>>>

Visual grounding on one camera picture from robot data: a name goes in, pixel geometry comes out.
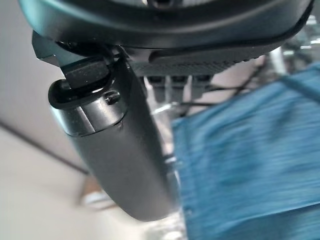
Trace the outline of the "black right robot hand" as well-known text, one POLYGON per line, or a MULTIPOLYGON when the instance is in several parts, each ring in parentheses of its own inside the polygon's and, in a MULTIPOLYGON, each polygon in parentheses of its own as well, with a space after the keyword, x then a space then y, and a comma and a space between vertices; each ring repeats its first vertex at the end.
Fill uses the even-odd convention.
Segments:
POLYGON ((280 47, 312 0, 21 0, 48 101, 103 190, 143 221, 177 208, 142 77, 212 76, 280 47))

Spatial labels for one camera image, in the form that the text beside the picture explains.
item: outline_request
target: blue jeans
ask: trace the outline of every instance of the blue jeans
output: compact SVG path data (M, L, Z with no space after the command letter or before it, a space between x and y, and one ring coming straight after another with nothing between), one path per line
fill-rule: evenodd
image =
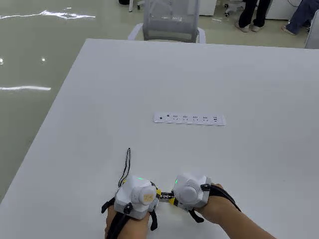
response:
M307 20L311 21L313 19L318 9L319 0L302 0L286 29L297 34Z

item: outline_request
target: floor
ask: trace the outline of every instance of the floor
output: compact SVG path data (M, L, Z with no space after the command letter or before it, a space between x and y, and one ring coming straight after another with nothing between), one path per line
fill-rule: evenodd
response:
M200 17L207 43L302 48L298 36L268 20L259 33L234 27L238 14ZM86 38L126 39L143 11L116 0L2 0L0 2L0 202Z

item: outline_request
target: hand
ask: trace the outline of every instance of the hand
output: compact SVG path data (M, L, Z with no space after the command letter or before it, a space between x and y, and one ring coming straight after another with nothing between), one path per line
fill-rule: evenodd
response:
M114 207L110 206L108 208L108 216L106 217L105 238L115 215L116 211L114 210ZM120 232L118 239L145 239L148 232L149 217L150 214L147 213L147 215L141 220L134 218L129 219Z
M220 184L213 184L217 187L223 188ZM208 198L207 204L202 208L195 208L195 210L203 215L203 217L215 224L220 224L222 214L228 213L230 210L237 210L235 206L226 198L211 196Z

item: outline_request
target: forearm
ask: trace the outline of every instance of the forearm
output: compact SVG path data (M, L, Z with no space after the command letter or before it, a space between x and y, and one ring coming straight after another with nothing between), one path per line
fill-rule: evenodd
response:
M224 211L219 225L231 239L275 239L235 208Z

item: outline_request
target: office chair
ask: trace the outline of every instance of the office chair
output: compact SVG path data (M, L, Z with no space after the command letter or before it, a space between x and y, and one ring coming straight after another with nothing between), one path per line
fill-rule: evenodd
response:
M313 18L305 48L319 49L319 10L316 11Z
M230 13L236 12L239 8L244 9L246 5L245 0L230 0L224 4L226 11L224 12L225 17L229 17Z
M144 23L137 24L128 40L135 40L143 28L144 40L173 40L206 43L205 31L199 27L199 0L146 0Z

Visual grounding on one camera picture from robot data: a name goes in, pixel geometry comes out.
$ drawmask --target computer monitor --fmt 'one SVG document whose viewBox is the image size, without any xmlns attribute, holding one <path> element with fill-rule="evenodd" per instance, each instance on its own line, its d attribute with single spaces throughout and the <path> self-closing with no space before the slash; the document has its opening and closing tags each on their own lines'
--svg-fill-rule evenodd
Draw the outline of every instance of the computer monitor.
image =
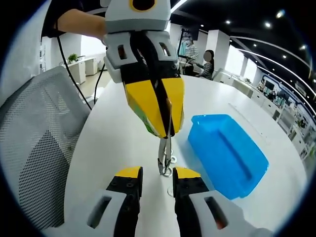
<svg viewBox="0 0 316 237">
<path fill-rule="evenodd" d="M 269 81 L 266 80 L 266 84 L 265 84 L 265 87 L 270 89 L 270 90 L 273 90 L 273 88 L 275 87 L 275 85 Z"/>
</svg>

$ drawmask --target white round table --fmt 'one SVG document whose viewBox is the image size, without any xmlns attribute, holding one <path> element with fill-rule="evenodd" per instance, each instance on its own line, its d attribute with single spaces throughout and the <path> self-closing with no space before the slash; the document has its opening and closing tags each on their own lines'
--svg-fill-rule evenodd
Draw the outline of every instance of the white round table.
<svg viewBox="0 0 316 237">
<path fill-rule="evenodd" d="M 276 231 L 300 200 L 306 174 L 291 141 L 257 104 L 235 88 L 205 79 L 183 76 L 185 82 L 182 130 L 172 140 L 177 166 L 201 170 L 187 141 L 191 118 L 203 114 L 229 114 L 249 134 L 269 161 L 269 169 L 245 198 L 234 199 L 245 219 L 256 227 Z M 147 132 L 129 108 L 122 84 L 109 82 L 89 115 L 79 137 L 66 183 L 65 221 L 71 209 L 98 189 L 106 189 L 115 173 L 143 166 L 143 195 L 136 228 L 138 237 L 177 237 L 179 227 L 174 198 L 167 189 L 172 178 L 159 175 L 159 139 Z M 201 173 L 209 184 L 205 173 Z"/>
</svg>

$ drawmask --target person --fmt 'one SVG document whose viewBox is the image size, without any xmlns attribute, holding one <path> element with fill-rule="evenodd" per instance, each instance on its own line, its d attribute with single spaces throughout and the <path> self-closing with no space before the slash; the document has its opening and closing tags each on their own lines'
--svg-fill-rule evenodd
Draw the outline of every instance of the person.
<svg viewBox="0 0 316 237">
<path fill-rule="evenodd" d="M 193 63 L 195 62 L 195 60 L 198 57 L 198 49 L 197 47 L 194 45 L 194 42 L 192 39 L 187 40 L 186 42 L 187 46 L 186 46 L 186 57 L 187 57 L 187 63 L 185 66 L 185 75 L 189 75 L 189 76 L 194 76 L 195 73 L 193 72 Z"/>
<path fill-rule="evenodd" d="M 214 51 L 207 50 L 203 56 L 206 63 L 204 65 L 198 64 L 197 66 L 203 68 L 204 71 L 198 74 L 198 77 L 204 77 L 206 79 L 212 80 L 212 75 L 214 72 Z"/>
<path fill-rule="evenodd" d="M 11 47 L 0 77 L 0 107 L 22 85 L 40 74 L 40 38 L 64 32 L 102 39 L 105 18 L 82 11 L 79 0 L 47 0 L 10 39 Z"/>
<path fill-rule="evenodd" d="M 269 95 L 267 96 L 267 98 L 273 102 L 274 99 L 276 98 L 276 92 L 274 90 L 271 91 Z"/>
<path fill-rule="evenodd" d="M 265 88 L 265 84 L 266 84 L 266 81 L 264 79 L 261 79 L 261 81 L 259 82 L 259 85 L 257 86 L 258 90 L 262 92 L 263 89 Z"/>
</svg>

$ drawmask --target chair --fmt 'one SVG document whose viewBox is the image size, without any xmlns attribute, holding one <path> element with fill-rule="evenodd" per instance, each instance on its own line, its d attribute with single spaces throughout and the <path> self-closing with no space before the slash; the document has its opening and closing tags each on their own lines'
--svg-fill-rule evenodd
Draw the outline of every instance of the chair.
<svg viewBox="0 0 316 237">
<path fill-rule="evenodd" d="M 39 230 L 64 223 L 68 170 L 89 112 L 63 67 L 32 78 L 0 108 L 1 166 Z"/>
</svg>

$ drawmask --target scissors blade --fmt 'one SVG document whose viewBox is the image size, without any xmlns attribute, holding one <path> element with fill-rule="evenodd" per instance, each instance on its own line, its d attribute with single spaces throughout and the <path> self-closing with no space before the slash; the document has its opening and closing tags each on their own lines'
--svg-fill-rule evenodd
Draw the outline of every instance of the scissors blade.
<svg viewBox="0 0 316 237">
<path fill-rule="evenodd" d="M 169 112 L 169 126 L 168 126 L 168 133 L 167 133 L 167 139 L 166 139 L 166 157 L 164 161 L 165 166 L 165 173 L 167 171 L 167 168 L 170 166 L 171 163 L 171 123 L 172 123 L 172 104 L 171 101 L 167 98 L 167 107 Z"/>
<path fill-rule="evenodd" d="M 163 158 L 164 158 L 164 149 L 166 147 L 166 142 L 167 139 L 161 138 L 160 139 L 160 144 L 159 144 L 159 150 L 158 150 L 158 168 L 159 168 L 159 173 L 163 173 Z"/>
</svg>

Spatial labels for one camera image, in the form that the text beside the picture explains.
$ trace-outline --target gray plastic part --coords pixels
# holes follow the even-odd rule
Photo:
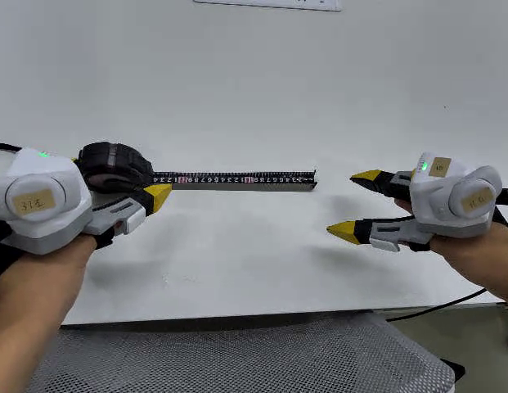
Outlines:
[[[92,219],[92,210],[85,210],[74,222],[46,237],[32,238],[13,233],[2,244],[12,246],[35,255],[46,255],[72,242]]]
[[[401,242],[426,244],[432,239],[433,235],[433,233],[422,231],[419,223],[415,219],[410,219],[391,223],[374,223],[371,228],[370,240],[377,240],[378,243],[384,242],[395,246],[398,246]]]
[[[420,224],[415,219],[390,223],[374,223],[371,229],[370,242],[376,248],[398,251],[398,245],[403,242],[427,244],[434,235],[468,238],[484,235],[492,225],[493,212],[490,220],[468,227],[453,228],[442,225]]]
[[[399,184],[401,186],[410,187],[411,183],[411,172],[407,170],[401,170],[397,172],[393,177],[391,183]]]
[[[469,225],[467,227],[446,227],[444,225],[434,224],[418,224],[419,230],[423,232],[433,233],[439,236],[456,237],[460,239],[466,239],[469,237],[477,237],[484,235],[490,230],[492,226],[493,212],[490,213],[488,221],[476,225]]]
[[[107,206],[104,209],[94,210],[92,221],[84,227],[83,233],[101,235],[117,223],[126,223],[133,215],[144,207],[132,198],[125,198],[121,202]]]

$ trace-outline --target black cable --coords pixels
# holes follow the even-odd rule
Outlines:
[[[462,298],[457,299],[457,300],[450,301],[448,303],[445,303],[444,305],[438,305],[436,307],[430,307],[429,309],[425,309],[425,310],[420,311],[418,313],[409,314],[409,315],[403,315],[402,317],[390,318],[390,319],[387,319],[386,322],[404,321],[405,319],[412,319],[412,318],[415,318],[415,317],[420,317],[421,315],[425,315],[425,314],[428,314],[428,313],[433,313],[434,311],[438,311],[440,309],[446,309],[447,307],[450,307],[452,305],[458,305],[459,303],[462,303],[463,301],[474,299],[475,297],[477,297],[479,295],[482,295],[484,292],[486,292],[486,289],[483,288],[482,290],[477,291],[475,293],[472,293],[471,295],[462,297]]]
[[[21,150],[21,147],[9,145],[8,143],[0,143],[0,150],[17,153],[19,150]]]

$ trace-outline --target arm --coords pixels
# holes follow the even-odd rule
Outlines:
[[[83,283],[93,237],[50,255],[25,255],[0,277],[0,391],[25,389]]]
[[[411,213],[409,203],[396,203]],[[493,223],[487,234],[469,239],[436,236],[430,242],[430,248],[464,278],[508,302],[507,227]]]

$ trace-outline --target white plastic casing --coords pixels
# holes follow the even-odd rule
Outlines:
[[[16,197],[48,190],[54,207],[26,215],[16,208]],[[92,197],[79,169],[66,157],[24,148],[0,177],[0,219],[22,236],[40,238],[60,231],[91,206]]]
[[[495,199],[502,190],[497,171],[492,167],[477,169],[450,160],[443,169],[444,176],[441,173],[435,175],[432,169],[437,157],[440,156],[424,153],[410,183],[411,204],[417,221],[446,230],[455,228],[454,233],[446,232],[448,236],[451,234],[455,237],[466,237],[466,232],[460,231],[461,228],[485,223],[489,225]],[[465,211],[463,201],[485,189],[490,190],[493,199],[477,209]]]

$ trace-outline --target finger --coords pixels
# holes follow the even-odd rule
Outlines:
[[[395,201],[395,204],[397,206],[399,206],[400,208],[406,210],[410,214],[413,214],[413,210],[411,209],[411,203],[410,202],[402,201],[400,199],[396,199],[394,201]]]

<<<

◆ PROBLEM ◆
Every line above with the word "forearm" is to be copied out.

◆ SOLUTION FOR THIS EXERCISE ◆
target: forearm
ask: trace the outline of every instance of the forearm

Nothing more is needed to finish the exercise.